Die junge Steuerbeamtin Anna Nowak (Kea Krassau) verweigert die millionenhohe Erstattung für besagten Fonds und informiert die Kölner Staatsanwältin Lena Birkwald (Lisa Wagner). Hier stand Anne Brorhilker Pate, die im April 2024 freiwillig aus dem Beamtenverhältnis schied und Ko-Geschäftsführerin der Bürgerbewegung Finanzwende wurde, weil sie am politischen Willen zur Aufklärung des Skandals (ver-) zweifelte.
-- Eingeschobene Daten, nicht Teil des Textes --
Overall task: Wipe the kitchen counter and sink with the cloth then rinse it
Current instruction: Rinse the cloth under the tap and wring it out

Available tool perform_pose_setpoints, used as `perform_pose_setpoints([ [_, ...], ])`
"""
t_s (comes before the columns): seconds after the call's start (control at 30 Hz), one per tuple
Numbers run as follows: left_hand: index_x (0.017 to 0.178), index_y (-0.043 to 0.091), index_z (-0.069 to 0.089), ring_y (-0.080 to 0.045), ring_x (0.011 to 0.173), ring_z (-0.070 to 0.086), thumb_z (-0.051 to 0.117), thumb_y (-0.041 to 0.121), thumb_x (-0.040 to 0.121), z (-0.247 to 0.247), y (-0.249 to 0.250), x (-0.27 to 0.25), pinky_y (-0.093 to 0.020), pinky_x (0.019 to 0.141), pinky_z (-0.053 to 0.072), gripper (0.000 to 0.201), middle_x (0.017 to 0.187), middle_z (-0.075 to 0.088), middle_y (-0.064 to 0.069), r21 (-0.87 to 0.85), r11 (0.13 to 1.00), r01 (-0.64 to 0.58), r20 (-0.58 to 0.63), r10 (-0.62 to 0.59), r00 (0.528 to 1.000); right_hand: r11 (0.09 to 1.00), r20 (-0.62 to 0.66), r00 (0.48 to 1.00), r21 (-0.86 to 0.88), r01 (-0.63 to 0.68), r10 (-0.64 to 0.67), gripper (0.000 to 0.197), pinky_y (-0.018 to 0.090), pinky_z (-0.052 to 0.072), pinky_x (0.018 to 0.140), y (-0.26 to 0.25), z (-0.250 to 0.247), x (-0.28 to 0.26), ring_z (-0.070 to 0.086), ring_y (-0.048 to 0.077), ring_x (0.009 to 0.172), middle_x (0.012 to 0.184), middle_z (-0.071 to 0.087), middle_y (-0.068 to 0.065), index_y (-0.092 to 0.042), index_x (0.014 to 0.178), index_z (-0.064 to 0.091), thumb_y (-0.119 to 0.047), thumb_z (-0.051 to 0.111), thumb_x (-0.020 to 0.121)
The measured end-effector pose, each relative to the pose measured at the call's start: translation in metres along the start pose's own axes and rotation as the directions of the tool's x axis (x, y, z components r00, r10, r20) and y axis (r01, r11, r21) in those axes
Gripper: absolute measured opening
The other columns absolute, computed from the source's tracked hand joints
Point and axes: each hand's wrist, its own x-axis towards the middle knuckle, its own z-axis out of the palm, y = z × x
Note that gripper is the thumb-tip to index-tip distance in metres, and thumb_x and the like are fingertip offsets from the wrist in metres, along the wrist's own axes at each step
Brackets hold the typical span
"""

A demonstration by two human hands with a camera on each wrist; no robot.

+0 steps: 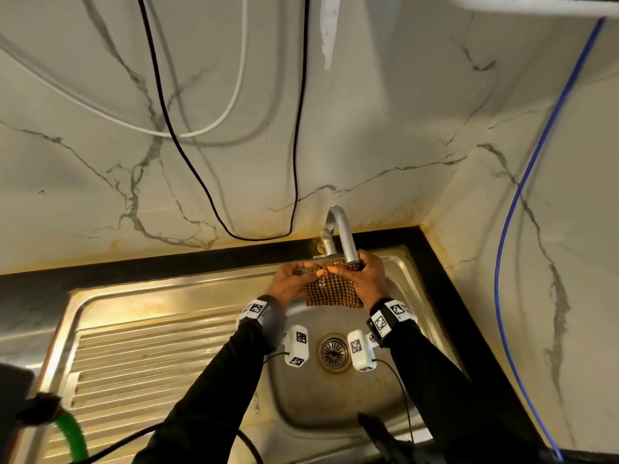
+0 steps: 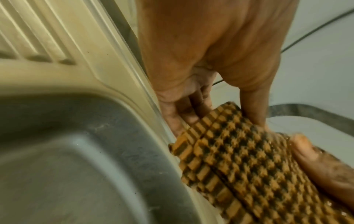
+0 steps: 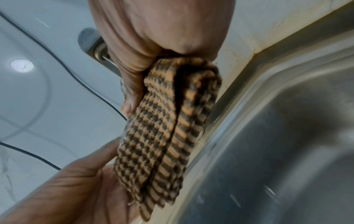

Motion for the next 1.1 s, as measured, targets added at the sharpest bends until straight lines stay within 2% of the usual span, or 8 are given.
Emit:
perform_pose_setpoints([
  [0.17,0.131,0.016,0.066,-0.030,0.119,0.067,0.086,0.003,0.074,0.000,0.011,-0.006,-0.048,0.100,0.056,0.061,0.127,0.071,-0.015,0.035,0.989,-0.142,0.092,0.138,0.986,0.998,0.058,0.997,0.038,0.043,-0.045,0.053,0.050,0.062,0.077,0.003,-0.016,-0.001,0.074,0.030,0.090,0.095,0.074,0.010,-0.020,0.090,0.066,-0.042,0.097,0.052],
  [0.3,0.115,0.007,0.074,-0.023,0.111,0.071,0.089,0.007,0.073,0.003,0.030,-0.002,-0.043,0.103,0.055,0.045,0.112,0.077,-0.009,0.363,0.903,-0.231,0.242,0.148,0.959,0.999,0.222,0.975,-0.041,0.031,-0.021,0.048,0.038,0.062,0.081,0.007,-0.040,-0.007,0.073,0.022,0.098,0.100,0.077,0.006,-0.008,0.100,0.075,-0.016,0.097,0.057],
  [0.5,0.093,0.010,0.079,-0.011,0.087,0.074,0.095,0.017,0.069,0.033,0.037,0.012,-0.037,0.088,0.060,0.029,0.087,0.078,0.002,0.641,0.688,-0.341,0.225,0.257,0.940,0.982,0.145,0.985,-0.149,0.118,-0.097,0.030,0.036,0.047,0.062,0.023,-0.058,-0.004,0.055,0.020,0.062,0.064,0.062,0.003,-0.015,0.059,0.066,-0.012,0.096,0.057],
  [0.63,0.102,0.015,0.078,-0.017,0.100,0.071,0.094,0.036,0.066,0.030,0.032,0.017,-0.041,0.094,0.057,0.044,0.100,0.076,0.002,0.623,0.711,-0.326,0.234,0.228,0.945,0.985,0.151,0.987,-0.156,0.070,-0.046,0.028,0.044,0.058,0.084,0.025,-0.059,0.000,0.069,0.025,0.093,0.095,0.072,0.009,-0.008,0.089,0.069,-0.009,0.089,0.070],
  [0.77,0.098,0.019,0.069,-0.016,0.095,0.073,0.078,0.024,0.089,0.022,0.027,0.012,-0.036,0.087,0.057,0.013,0.095,0.076,0.000,0.523,0.775,-0.354,0.271,0.243,0.931,0.977,0.224,0.972,-0.183,0.109,-0.067,0.029,0.043,0.057,0.089,0.018,-0.046,0.007,0.068,0.018,0.098,0.104,0.070,0.004,-0.011,0.106,0.064,-0.011,0.080,0.082],
  [0.87,0.104,0.019,0.066,-0.021,0.100,0.072,0.071,0.025,0.096,0.011,0.019,0.006,-0.042,0.092,0.057,0.011,0.103,0.075,-0.005,0.496,0.799,-0.341,0.155,0.304,0.940,0.955,0.283,0.956,-0.255,0.150,-0.075,0.032,0.037,0.054,0.092,0.006,-0.028,0.013,0.064,0.016,0.100,0.110,0.065,0.004,-0.004,0.121,0.062,-0.008,0.071,0.091],
  [0.93,0.110,0.019,0.065,-0.023,0.104,0.070,0.067,0.029,0.098,0.005,0.015,0.003,-0.045,0.096,0.057,0.015,0.109,0.073,-0.006,0.485,0.824,-0.293,0.022,0.324,0.946,0.952,0.339,0.939,-0.266,0.150,-0.053,0.030,0.046,0.056,0.095,0.004,-0.016,0.018,0.068,0.023,0.103,0.111,0.071,0.011,-0.001,0.121,0.065,-0.014,0.069,0.094],
  [1.1,0.115,0.014,0.062,-0.020,0.102,0.067,0.055,0.030,0.105,0.004,0.011,0.005,-0.043,0.096,0.056,0.020,0.109,0.070,-0.005,0.493,0.828,-0.267,-0.147,0.382,0.912,0.998,0.268,0.962,-0.054,-0.034,0.048,0.039,0.048,0.055,0.097,0.001,0.007,0.019,0.069,0.029,0.106,0.114,0.072,0.016,-0.005,0.123,0.062,-0.020,0.075,0.090],
])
Lena Birkwald lässt in 16 Ländern gleichzeitig Durchsuchungen durchführen, die ein voller Erfolg werden. Als Lebert von seinem Mentor Hausner im Stich gelassen wird, stellt er sich dem Hamburger Correctiv-Mitarbeiter Christoph Fromm als Kronzeuge zur Verfügung. Zusammen mit dem Kopenhagener Investigativjournalisten Jesper Liholt (Thomas Hwan) lockt Fromm mit Leberts Hilfe den selbstgewissen Cum-Ex-Betrüger Syed Akram aus der Reserve.
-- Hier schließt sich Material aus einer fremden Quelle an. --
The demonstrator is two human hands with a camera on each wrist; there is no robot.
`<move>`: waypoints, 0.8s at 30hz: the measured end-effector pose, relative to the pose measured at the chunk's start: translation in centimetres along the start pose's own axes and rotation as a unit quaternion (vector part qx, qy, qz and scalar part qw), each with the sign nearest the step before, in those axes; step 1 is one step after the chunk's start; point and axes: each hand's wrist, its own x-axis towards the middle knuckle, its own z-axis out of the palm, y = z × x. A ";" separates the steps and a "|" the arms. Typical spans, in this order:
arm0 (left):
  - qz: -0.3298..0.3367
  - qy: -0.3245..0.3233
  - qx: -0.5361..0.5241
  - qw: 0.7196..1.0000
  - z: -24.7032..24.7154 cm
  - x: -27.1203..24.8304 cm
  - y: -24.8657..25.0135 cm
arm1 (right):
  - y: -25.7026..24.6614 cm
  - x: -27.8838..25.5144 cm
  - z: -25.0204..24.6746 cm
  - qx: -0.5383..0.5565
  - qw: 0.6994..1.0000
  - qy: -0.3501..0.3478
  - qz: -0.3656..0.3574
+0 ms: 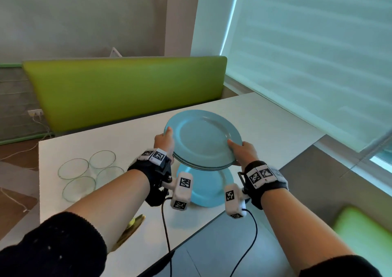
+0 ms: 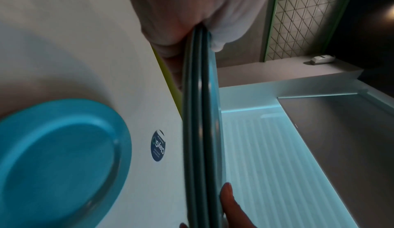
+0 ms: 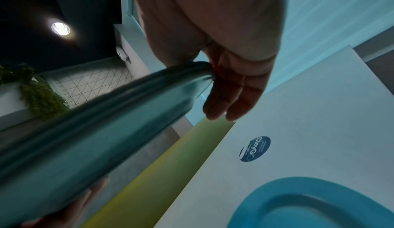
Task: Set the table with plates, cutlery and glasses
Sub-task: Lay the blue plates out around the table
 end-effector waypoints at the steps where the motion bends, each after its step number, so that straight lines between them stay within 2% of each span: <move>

Trotz aller Bremsbemühungen ihres Chefs, Oberstaatsanwalt Theo Loevenich (Timo Dierkes), gelingt es Lena Birkwald, Günther Osterkamp, dem Finanzminister Nordrhein-Westfalens, nicht nur das ungeheure Ausmaß des Steuerbetrugs klarzumachen, sondern auch die Dringlichkeit der Aufdeckung vor der drohenden Verjährung. Doch der CDU-Politiker will sich nicht dem Vorwurf aussetzen, aus parteipolitischen Gründen die Machenschaften im sozialdemokratisch regierten Hamburg untersuchen zu lassen. So kann sich der Erste Bürgermeister Olaf Scholz zum Bundeskanzler wählen lassen, weil er sich einfach an die Gespräche mit dem Banker Albert Kargus (Cornelius Obonya), der diese minutiös in seinem Tagebuch vermerkt hat, nicht mehr erinnert (Kargus steht hier für die Privatbank Warburg, letztlich aber auch für die HSH Nordbank).
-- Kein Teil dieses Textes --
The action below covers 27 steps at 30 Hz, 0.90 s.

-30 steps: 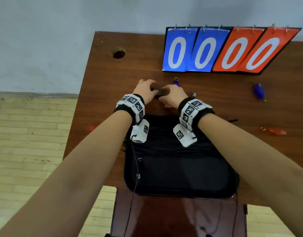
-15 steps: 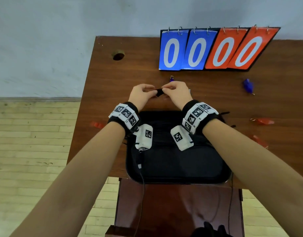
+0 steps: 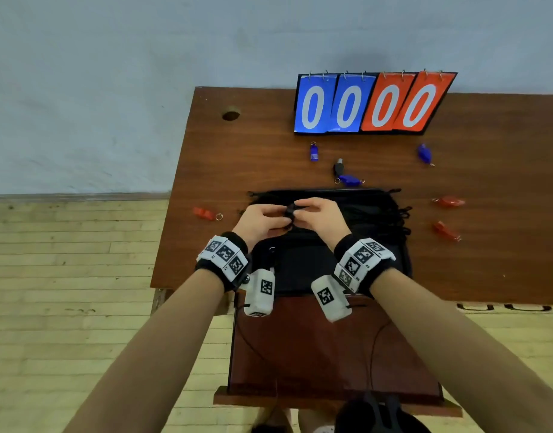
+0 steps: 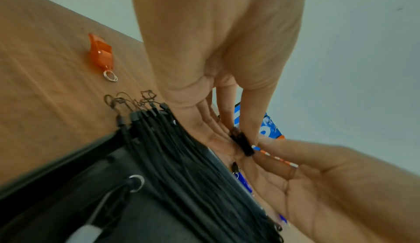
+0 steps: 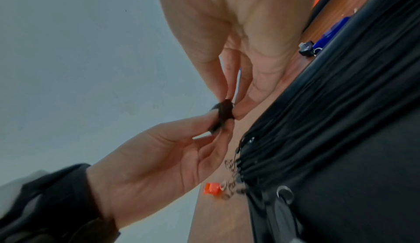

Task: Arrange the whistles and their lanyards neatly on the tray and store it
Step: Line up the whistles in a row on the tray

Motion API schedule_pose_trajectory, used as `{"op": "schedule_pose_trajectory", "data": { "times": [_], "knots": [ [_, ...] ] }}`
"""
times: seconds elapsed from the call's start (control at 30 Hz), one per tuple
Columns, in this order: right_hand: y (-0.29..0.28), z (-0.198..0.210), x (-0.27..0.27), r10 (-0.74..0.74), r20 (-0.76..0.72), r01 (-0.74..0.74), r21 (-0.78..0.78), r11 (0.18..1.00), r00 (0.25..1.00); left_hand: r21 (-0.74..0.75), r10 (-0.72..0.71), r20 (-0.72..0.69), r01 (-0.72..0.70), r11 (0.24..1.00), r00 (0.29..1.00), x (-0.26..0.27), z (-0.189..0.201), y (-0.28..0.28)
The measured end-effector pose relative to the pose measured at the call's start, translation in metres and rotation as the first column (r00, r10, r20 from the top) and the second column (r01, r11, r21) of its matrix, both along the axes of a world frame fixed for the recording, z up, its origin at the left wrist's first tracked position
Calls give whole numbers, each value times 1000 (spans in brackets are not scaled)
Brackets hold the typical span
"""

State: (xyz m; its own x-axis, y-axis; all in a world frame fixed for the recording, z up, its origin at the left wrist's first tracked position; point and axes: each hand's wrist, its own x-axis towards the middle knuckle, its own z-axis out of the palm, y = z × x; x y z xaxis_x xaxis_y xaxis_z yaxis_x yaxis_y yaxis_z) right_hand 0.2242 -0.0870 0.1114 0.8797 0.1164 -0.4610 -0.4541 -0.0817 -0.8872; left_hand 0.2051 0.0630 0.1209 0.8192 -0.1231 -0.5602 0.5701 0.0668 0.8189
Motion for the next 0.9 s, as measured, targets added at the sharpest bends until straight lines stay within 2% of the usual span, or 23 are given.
{"op": "schedule_pose_trajectory", "data": {
  "times": [0.1, 0.2, 0.27, 0.33, 0.5, 0.73, 0.9],
  "knots": [
    [7, -4, -23, 11, -7, -11, -13, 1000, 1000, 204, -124, 93, 103, 974, 988, -20, -8, 5],
    [9, -10, -43, 82, 9, -80, -120, 989, 997, 451, -248, 160, 152, 879, 955, -37, -18, 7],
    [8, -16, -55, 114, 15, -109, -175, 978, 993, 521, -299, 174, 170, 837, 938, -47, -22, 6],
    [5, -22, -63, 122, 10, -117, -200, 973, 993, 497, -306, 169, 187, 847, 937, -56, -26, 4],
    [-8, -33, -74, 108, -42, -113, -146, 983, 993, 343, -197, 132, 142, 929, 971, -72, -41, 4],
    [-18, -47, -75, 110, -137, -118, -51, 992, 984, 318, -117, 120, 73, 945, 986, -77, -56, -8],
    [-25, -54, -68, 164, -118, -164, 7, 986, 979, 365, -118, 134, 62, 929, 984, -72, -57, -14]
  ]
}}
Die deutschen Banken, die für ihre Überwachung zuständigen Behörden und naturgemäß auch die Politiker weisen jede Verantwortung zurück. Doch der mediale Druck wächst und die Kölner Ermittlungen ziehen immer größere Kreise. „Kommt Scholz da heil raus?“: Am Ende wird Christoph Fromms Antwort auf Lena Birkwalds Frage nach der Verantwortung des späteren Bundeskanzlers geradezu prophetisch sein: „Niemals, außer er hat eine Haut aus Teflon“.
Lina Beckmann spielt Carola Binder, eine Abteilungsleiterin im Finanzamt der Hansestadt. „Ich bin sprachlos“: Bei einem Gespräch mit Lena Birkwald in der Kantine „ihrer“ Steuerbehörde hält sie die 230 Jahre alte Kargus-Bank nach wie vor für eine „ehrbare Privatbank“, ist freilich entsetzt über das Ausmaß des Skandals, der sich allein in ihrem Bereich auf 171 Millionen Euro Steuererstattung subsummiert. Als Lena Birkwald erfährt, dass Carola Binder die Rückforderung von 44 Millionen Euro für das Jahr 2009 nicht umgesetzt hat, sodass diese Summe dem Staat wegen Verjährung entgangen ist, wird diese nach Berlin ins Bundesfinanzministerium bestellt.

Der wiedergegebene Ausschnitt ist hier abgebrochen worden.